A day after suffering a stinging legislative defeat, oil and companies won a lesser victory Friday when the Louisiana House gave final passage to a resolution that urges parish governments to drop lawsuits that accuse the companies of destroying coastal marshes and wetlands.
The bill that died Thursday would have outright killed the parish lawsuits retroactively.
What exactly the companies achieved with the resolution passed Friday is not clear.
Senate Concurrent Resolution 7, approved by the House, 61-33, does not change the law, but it is an expression of legislative intent. The Senate passed the resolution, 21-15, on May 20 so it now takes effect. Gov. John Bel Edwards, a supporter of the coastal parish lawsuits, cannot veto it.
Friday's vote was mostly along party lines. The exception was that six Jefferson Parish Republicans broke ranks with their GOP colleagues and voted against SCR7. This means they followed the lead of Parish President Cynthia Lee Sheng, who opposed the resolution.
State Sen. Sharon Hewitt, R-Slidell, SCR7’s sponsor, said in an interview after Friday’s vote that she hopes the seven parishes will take heed of the resolution.
The lawsuits, Hewitt said, have “a chilling impact on oil and gas investment in the state. No one wants to invest in a state when you’re at risk of frivolous lawsuits.”
Hewitt said she has not attempted to determine whether government officials in the seven parishes – Vermilion, Cameron, Jefferson, St. John the Baptist, Plaquemines, St. Bernard and Orleans – will take notice of SCR7.
State Rep. Joe Stagni, R-Kenner, who voted against SCR7, said he believes that Hewitt is hoping that federal judges will take note of the legislative resolution. The judges in the 5th U.S. Circuit Court of Appeals will be deciding whether to have the lawsuits heard in federal court (as the oil companies favor) or in state court (as the parish governments favor).
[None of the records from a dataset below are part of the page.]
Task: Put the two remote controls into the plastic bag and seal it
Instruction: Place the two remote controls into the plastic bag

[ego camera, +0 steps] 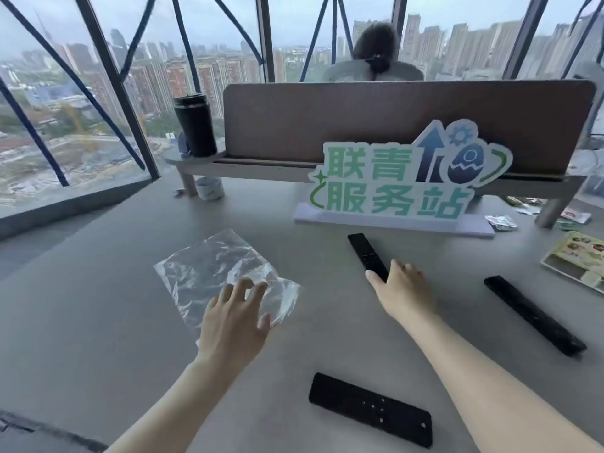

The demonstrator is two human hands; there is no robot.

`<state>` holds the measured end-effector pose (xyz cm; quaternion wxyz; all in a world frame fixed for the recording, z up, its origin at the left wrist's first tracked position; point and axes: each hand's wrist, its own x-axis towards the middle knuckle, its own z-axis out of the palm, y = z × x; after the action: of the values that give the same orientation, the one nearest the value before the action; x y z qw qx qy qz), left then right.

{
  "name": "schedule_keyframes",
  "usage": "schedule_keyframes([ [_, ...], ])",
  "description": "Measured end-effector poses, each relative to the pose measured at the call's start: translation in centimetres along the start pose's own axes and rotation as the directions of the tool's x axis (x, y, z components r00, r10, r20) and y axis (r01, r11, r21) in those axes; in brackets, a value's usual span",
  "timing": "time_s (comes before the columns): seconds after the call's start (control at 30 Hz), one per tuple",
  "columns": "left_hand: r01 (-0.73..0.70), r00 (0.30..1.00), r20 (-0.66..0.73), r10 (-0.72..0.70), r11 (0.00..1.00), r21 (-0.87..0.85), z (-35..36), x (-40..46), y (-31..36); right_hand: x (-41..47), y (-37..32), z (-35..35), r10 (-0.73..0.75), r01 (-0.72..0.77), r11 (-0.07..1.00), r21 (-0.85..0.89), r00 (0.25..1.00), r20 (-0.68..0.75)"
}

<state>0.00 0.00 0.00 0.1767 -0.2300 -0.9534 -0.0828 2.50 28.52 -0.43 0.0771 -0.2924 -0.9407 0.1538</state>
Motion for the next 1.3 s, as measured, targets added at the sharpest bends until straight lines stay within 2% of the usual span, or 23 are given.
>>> schedule_keyframes([
  [0.13,0.022,0.999,0.040,-0.027,0.995,0.099,-0.1,-0.3,-1.0,-0.7,-0.5,0.2,0.057,-0.057,0.998,-0.015,0.998,0.013],
  [0.2,0.035,0.997,0.070,-0.039,0.998,0.059,-0.2,-0.4,-1.2,-1.3,-0.5,0.5,0.071,-0.071,0.997,0.012,0.996,0.050],
  [0.27,0.038,0.998,0.057,-0.037,0.999,-0.007,-0.7,-0.4,-0.9,-1.9,-0.2,0.1,0.080,-0.096,0.989,0.109,0.987,0.140],
  [0.3,0.033,0.998,0.050,-0.030,0.998,-0.049,-0.8,-0.3,-0.6,-2.3,0.1,-0.2,0.091,-0.138,0.962,0.234,0.975,0.201],
  [0.37,0.028,0.999,0.039,-0.022,0.988,-0.151,-1.5,0.1,0.5,-3.7,0.9,-2.0,0.101,-0.266,0.809,0.524,0.941,0.322],
  [0.43,0.020,1.000,0.010,-0.018,0.970,-0.241,-2.2,0.5,1.8,-5.8,2.7,-4.5,0.073,-0.360,0.584,0.727,0.916,0.395],
  [0.5,0.002,1.000,-0.011,-0.006,0.949,-0.315,-2.7,0.8,3.4,-8.8,4.5,-7.5,0.004,-0.371,0.439,0.818,0.912,0.411],
  [0.53,0.005,1.000,-0.009,-0.009,0.932,-0.361,-2.9,1.0,4.3,-10.3,5.2,-9.0,-0.032,-0.364,0.417,0.833,0.910,0.414],
  [0.6,0.008,1.000,-0.007,-0.012,0.899,-0.439,-3.5,1.2,6.4,-12.6,5.9,-10.8,-0.073,-0.352,0.440,0.826,0.903,0.423],
  [0.67,0.008,1.000,-0.017,-0.019,0.864,-0.503,-4.0,1.3,8.2,-13.8,5.6,-11.3,-0.083,-0.351,0.517,0.780,0.887,0.454],
  [0.77,-0.025,0.999,-0.051,-0.001,0.852,-0.523,-4.4,1.0,10.0,-14.2,3.5,-9.7,-0.076,-0.344,0.589,0.731,0.877,0.474],
  [0.93,-0.034,0.995,-0.094,-0.015,0.867,-0.498,-5.0,0.4,10.3,-14.8,-0.5,-6.4,-0.173,-0.243,0.539,0.807,0.905,0.388],
  [1.03,-0.022,0.994,-0.107,-0.036,0.867,-0.497,-4.8,0.2,9.7,-15.6,0.8,-6.3,-0.103,-0.159,0.600,0.784,0.957,0.273],
  [1.13,-0.015,0.992,-0.116,-0.051,0.862,-0.506,-4.7,-0.1,9.3,-16.4,3.7,-6.4,-0.102,-0.017,0.832,0.555,0.978,0.182],
  [1.2,-0.009,0.991,-0.122,-0.063,0.859,-0.512,-4.7,-0.3,9.3,-17.3,5.1,-6.2,-0.144,0.057,0.951,0.304,0.952,0.271],
  [1.3,0.007,0.990,-0.120,-0.079,0.860,-0.509,-4.8,-0.7,9.3,-18.5,5.4,-5.5,-0.174,0.158,0.985,0.073,0.915,0.363],
])
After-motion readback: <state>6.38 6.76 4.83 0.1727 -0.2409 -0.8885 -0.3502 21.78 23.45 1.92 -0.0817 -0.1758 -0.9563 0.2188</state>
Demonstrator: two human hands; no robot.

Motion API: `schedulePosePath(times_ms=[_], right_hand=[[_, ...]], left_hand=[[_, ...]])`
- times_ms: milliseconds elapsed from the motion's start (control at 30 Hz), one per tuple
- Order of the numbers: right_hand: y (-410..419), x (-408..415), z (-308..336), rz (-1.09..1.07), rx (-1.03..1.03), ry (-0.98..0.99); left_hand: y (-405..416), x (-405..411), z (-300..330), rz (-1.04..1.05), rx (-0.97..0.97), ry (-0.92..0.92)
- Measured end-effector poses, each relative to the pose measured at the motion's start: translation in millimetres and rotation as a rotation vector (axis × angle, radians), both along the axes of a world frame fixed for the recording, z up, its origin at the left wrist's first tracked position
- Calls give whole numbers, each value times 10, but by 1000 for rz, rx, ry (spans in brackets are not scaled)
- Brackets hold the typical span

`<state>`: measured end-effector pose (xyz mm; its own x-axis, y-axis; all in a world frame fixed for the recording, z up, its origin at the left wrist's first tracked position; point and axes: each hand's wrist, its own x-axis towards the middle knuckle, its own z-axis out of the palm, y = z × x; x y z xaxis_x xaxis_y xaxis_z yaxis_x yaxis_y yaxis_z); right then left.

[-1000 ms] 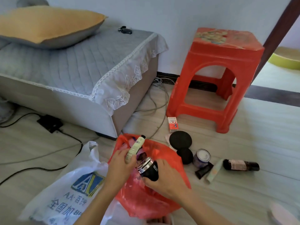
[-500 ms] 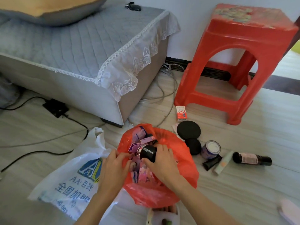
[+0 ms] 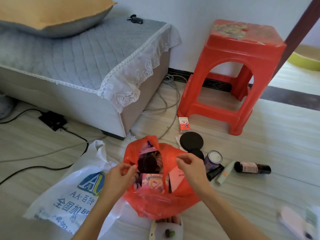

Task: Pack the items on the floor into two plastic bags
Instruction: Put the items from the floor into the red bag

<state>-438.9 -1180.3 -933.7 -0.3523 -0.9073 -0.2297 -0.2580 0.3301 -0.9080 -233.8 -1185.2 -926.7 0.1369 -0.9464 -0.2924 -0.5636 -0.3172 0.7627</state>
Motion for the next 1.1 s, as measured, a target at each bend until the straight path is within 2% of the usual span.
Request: schedulePosePath(times_ms=[67, 100, 133, 233, 367, 467, 533, 600, 667, 733, 833, 867, 1000, 1100], right_hand=[[-25, -61, 180, -41, 4, -246], [-22, -74, 244, -23, 8, -244], [-18, -85, 275, 39, 19, -124], [108, -31, 214, 319, 77, 392], [297, 169, 96, 725, 201, 559], [302, 207, 60, 1033, 208, 933], [310, 162, 67, 1100, 221, 1060], [321, 81, 72, 1052, 266, 1004], [330, -12, 129, 942, 278, 825], [299, -108, 261, 761, 257, 587], [247, -294, 622, 374, 168, 121], [246, -352, 723, 307, 147, 43], [467, -463, 737, 280, 212, 152], [606, -519, 671, 215, 241, 51]], left_hand=[[-17, -28, 164, 83, 73, 203], [-14, -63, 236, 105, 120, 303], [-3, -95, 288, 100, 161, 351], [55, -160, 305, 65, 169, 313], [145, -140, 272, 84, 132, 294], [176, -105, 285, 79, 117, 308], [179, -98, 304, 69, 100, 291], [170, -100, 307, 72, 91, 291], [192, -107, 312, 82, 96, 278], [262, -98, 282, 79, 96, 242], [426, -64, 267, 103, 122, 220], [458, -54, 298, 114, 126, 218], [445, -73, 518, 21, 119, 147], [469, -99, 589, -54, 138, 161]])
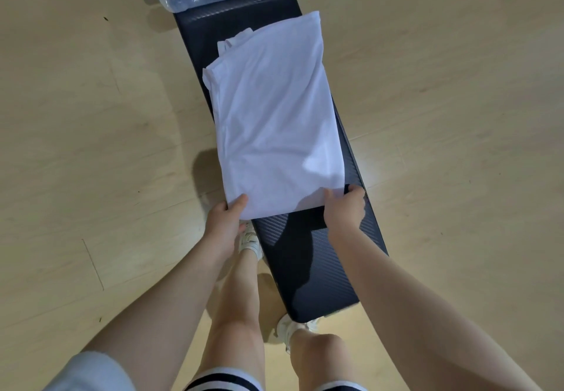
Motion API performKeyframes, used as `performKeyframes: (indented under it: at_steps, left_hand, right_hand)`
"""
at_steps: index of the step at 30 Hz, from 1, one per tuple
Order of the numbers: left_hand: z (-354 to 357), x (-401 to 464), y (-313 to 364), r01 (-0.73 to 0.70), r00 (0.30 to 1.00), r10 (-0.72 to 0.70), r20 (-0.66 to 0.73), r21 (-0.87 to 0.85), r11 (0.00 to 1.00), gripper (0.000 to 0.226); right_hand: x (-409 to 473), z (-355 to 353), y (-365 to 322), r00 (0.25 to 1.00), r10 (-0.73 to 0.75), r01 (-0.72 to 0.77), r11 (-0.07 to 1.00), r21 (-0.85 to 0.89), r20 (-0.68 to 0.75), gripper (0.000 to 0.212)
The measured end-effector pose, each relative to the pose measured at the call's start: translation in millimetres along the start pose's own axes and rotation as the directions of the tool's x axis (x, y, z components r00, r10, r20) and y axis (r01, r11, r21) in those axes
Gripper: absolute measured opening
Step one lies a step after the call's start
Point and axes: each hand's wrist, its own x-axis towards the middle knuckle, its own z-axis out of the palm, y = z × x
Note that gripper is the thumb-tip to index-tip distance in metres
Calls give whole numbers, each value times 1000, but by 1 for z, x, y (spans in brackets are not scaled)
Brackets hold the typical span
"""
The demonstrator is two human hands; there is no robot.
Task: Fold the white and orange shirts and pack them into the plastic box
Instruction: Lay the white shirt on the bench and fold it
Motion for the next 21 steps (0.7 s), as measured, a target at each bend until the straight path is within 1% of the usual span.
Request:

“What the oil and gas companies can’t win judicially they’re trying to win politically with this resolution,” Stagni said in an interview.
SCR7 goes beyond urging the parishes to drop the lawsuits. It also says the parishes “have contracted with private legal counsel to improperly bring unprecedented enforcement actions.”
The resolution also says the lawsuits “violate the original intent of the Louisiana Legislature when the CZMA was enacted.” The Legislature created the Coastal Zone Management Act in 1978.
State Rep. Jean-Paul Coussan, R-Lafayette, handled SCR7 in the House Friday.
Echoing arguments made by Hewitt in previous days, Coussan said he does not support lawsuits against the oil and gas companies but believes that only the state – not the parishes – can pursue them.
“I believe we can send a clear signal that Louisiana is ready to move forward from these lawsuits,” he told colleagues Friday.
State Rep. Mandie Landry, D-New Orleans, in challenging Coussan, noted that the state Department of Natural Resources has estimated that it would cost the state $4.3 million per case to take them over.
“Putting all this on the state would be a huge cost for the state,” Landry said.
There are currently 43 cases – 42 filed by the Talbot Carmouche Marcello law firm in Baton Rouge on behalf of six parishes and one filed by Jones Swanson on behalf of Orleans Parish. John Carmouche, an attorney, said his firm is bankrolling the parish lawsuits and has spent $9 million on just two cases in legal fees, expert witnesses and research.
Carmouche has reached a tentative $100 million settlement with Freeport McMoRan, a small player in in Louisiana. But only six of the required 12 coastal parishes have approved it.